Closed 17 months ago

#31920 closed New feature (fixed)

ASGI/ASYNC SessionMiddleware - SynchronousOnlyOperation exception if request.user is not unwrapped in sync code

Reported by: Michael Galler Owned by: Jon Janzen
Component: contrib.sessions Version: 3.1
Severity: Normal Keywords: async
Cc: Andrew Godwin, Carlton Gibson, Jon Janzen, Adam Johnson Triage Stage: Ready for checkin
Has patch: yes Needs documentation: no
Needs tests: no Patch needs improvement: no
Easy pickings: no UI/UX: no

Description

class AuthenticationMiddleware(MiddlewareMixin):
    def process_request(self, request):
        request.user = SimpleLazyObject(lambda: get_user(request))

AuthenticationMiddleware wraps the request.user in a SimpleLazyObject, so the Database Query is called lazy

If i start now a project via django-admin and I add a user and log in and request the following view:

from asgiref.sync import sync_to_async
from django.core.exceptions import SynchronousOnlyOperation
from django.http import HttpResponse


@sync_to_async
def get_user_from_request(request):
    return request.user if bool(request.user) else None


async def async_test(request):
    # CASE 1
    try:
        print(request.user.is_authenticated)
    except SynchronousOnlyOperation:
        print('error 1')

    # CASE 2
    try:
        user = await sync_to_async(request.user)
        print(user)
    except SynchronousOnlyOperation:
        print('error 2')

    # CASE 3
    try:
        user = await sync_to_async(request.user)()
        print(user)
    except SynchronousOnlyOperation:
        print('error 3')

    # CASE 4
    try:
        user = await sync_to_async(bool)(request.user)
        print(request.user)
    except SynchronousOnlyOperation:
        print('error 4')

    # CASE 5
    try:
        user = await get_user_from_request(request)
        print(user)
    except SynchronousOnlyOperation:
        print('error 5')

    return HttpResponse('Hello, async world!')

Only case 4 and 5 works, i find it a little awkward that i have to do one of this cases.

Change History (22)

comment:1 by Carlton Gibson, 4 years ago

Cc: Andrew Godwin added
Triage Stage: UnreviewedAccepted
Type: Cleanup/optimizationNew feature

HI Michael, I’m going to accept this as a New Feature.

I accept totally that you just want to do request.user, and that’s clearly where we need to go, but I don’t think that’s entailed by the view and middleware support in 3.1, so this is something we need to think about and address.

(If you want to help there, that would be cool.)

Maybe we can treat it as a bug in a new feature, but I worry we have to draw the line somewhere between what was there for 3.1 and what wasn’t.

It might be that we can document this somehow in the meantime? (If that’s too rough, then I would then lean towards making it a Release Blocker.)

Last edited 4 years ago by Carlton Gibson (previous) (diff)

comment:2 by Andrew Godwin, 4 years ago

So the problem here is that attribute access is always synchronous, so lazy loading simply isn't possible. SynchronousOnlyOperation was added to at least defend against this being done by accident, but if we want request.user to simply work during async views, it will need to be greedily loaded at middleware execution time.
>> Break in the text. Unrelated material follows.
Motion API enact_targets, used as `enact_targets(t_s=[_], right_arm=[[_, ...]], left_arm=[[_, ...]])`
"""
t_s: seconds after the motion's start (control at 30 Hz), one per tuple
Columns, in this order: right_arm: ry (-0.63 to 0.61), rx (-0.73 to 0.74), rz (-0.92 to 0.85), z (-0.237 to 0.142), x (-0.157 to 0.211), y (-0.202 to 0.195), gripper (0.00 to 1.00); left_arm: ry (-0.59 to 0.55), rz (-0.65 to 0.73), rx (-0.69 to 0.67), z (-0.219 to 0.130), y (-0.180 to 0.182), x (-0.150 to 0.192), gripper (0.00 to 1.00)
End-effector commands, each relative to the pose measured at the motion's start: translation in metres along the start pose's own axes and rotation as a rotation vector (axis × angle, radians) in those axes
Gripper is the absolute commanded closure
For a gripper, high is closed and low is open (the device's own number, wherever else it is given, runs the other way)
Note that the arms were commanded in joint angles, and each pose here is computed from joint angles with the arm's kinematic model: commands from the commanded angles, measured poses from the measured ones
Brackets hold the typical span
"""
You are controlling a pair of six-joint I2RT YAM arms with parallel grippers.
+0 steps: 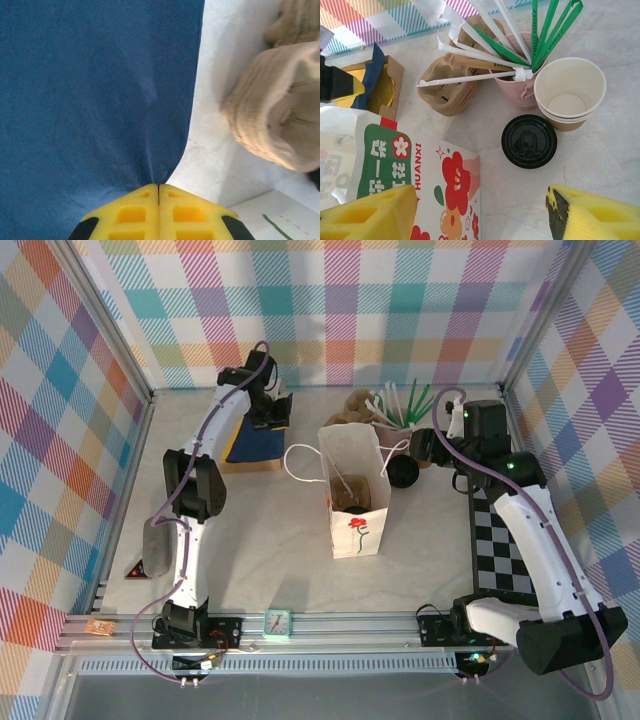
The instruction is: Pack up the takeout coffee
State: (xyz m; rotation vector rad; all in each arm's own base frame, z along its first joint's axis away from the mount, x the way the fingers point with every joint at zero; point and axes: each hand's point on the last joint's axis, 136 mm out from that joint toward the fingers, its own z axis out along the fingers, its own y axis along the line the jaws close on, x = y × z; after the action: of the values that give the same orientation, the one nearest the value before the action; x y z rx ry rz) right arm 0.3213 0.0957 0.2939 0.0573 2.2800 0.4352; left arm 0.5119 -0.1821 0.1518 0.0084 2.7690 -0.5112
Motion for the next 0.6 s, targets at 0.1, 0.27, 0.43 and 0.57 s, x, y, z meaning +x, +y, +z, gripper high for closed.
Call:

This is tricky, as the middleware doesn't know if the view below it is sync or async. There's a variety of solutions to this - a setting to always greedily load it, a nice-ish async-compatible function on user/SimpleLazyObject that loads it, trying to escape to the async loop using greenlets - but I'm not sure which one I prefer right now.

comment:3 by Michael Galler, 4 years ago

would not something like the following be easier?

class AuthenticationMiddleware(MiddlewareMixin):
    def process_view(self, request, view_func, args, kwargs):
        hasattr(request.user, 'foobar')

This unpacks the user after all process_requests calls and before any views are called, also there are no conflicts with other middlewares like RemoteUserMiddleware.

in reply to:  3 ; comment:4 by Andrew Godwin, 4 years ago

Right, that's just removing the lazy-loading aspect of it for every request ("greedily loading it"). We can't ship that in default Django as it would be a performance regression from now, essentially removing the lazy loading part permanently. This is why I suggested we maybe do this with a setting.

However, it's a useful workaround if you want to write your own middleware.

Replying to Michael Galler:

would not something like the following be easier?

class AuthenticationMiddleware(MiddlewareMixin):
    def process_view(self, request, view_func, args, kwargs):
        hasattr(request.user, 'foobar')

This unpacks the user after all process_requests calls and before any views are called, also there are no conflicts with other middlewares like RemoteUserMiddleware.

in reply to:  4 comment:5 by Michael Galler, 4 years ago

Replying to Andrew Godwin:

Right, that's just removing the lazy-loading aspect of it for every request ("greedily loading it"). We can't ship that in default Django as it would be a performance regression from now, essentially removing the lazy loading part permanently. This is why I suggested we maybe do this with a setting.

However, it's a useful workaround if you want to write your own middleware.

Wouldn't it make sense to have a decorator that automatically executes the function synchronously thread sensitive when it is executed in a async context?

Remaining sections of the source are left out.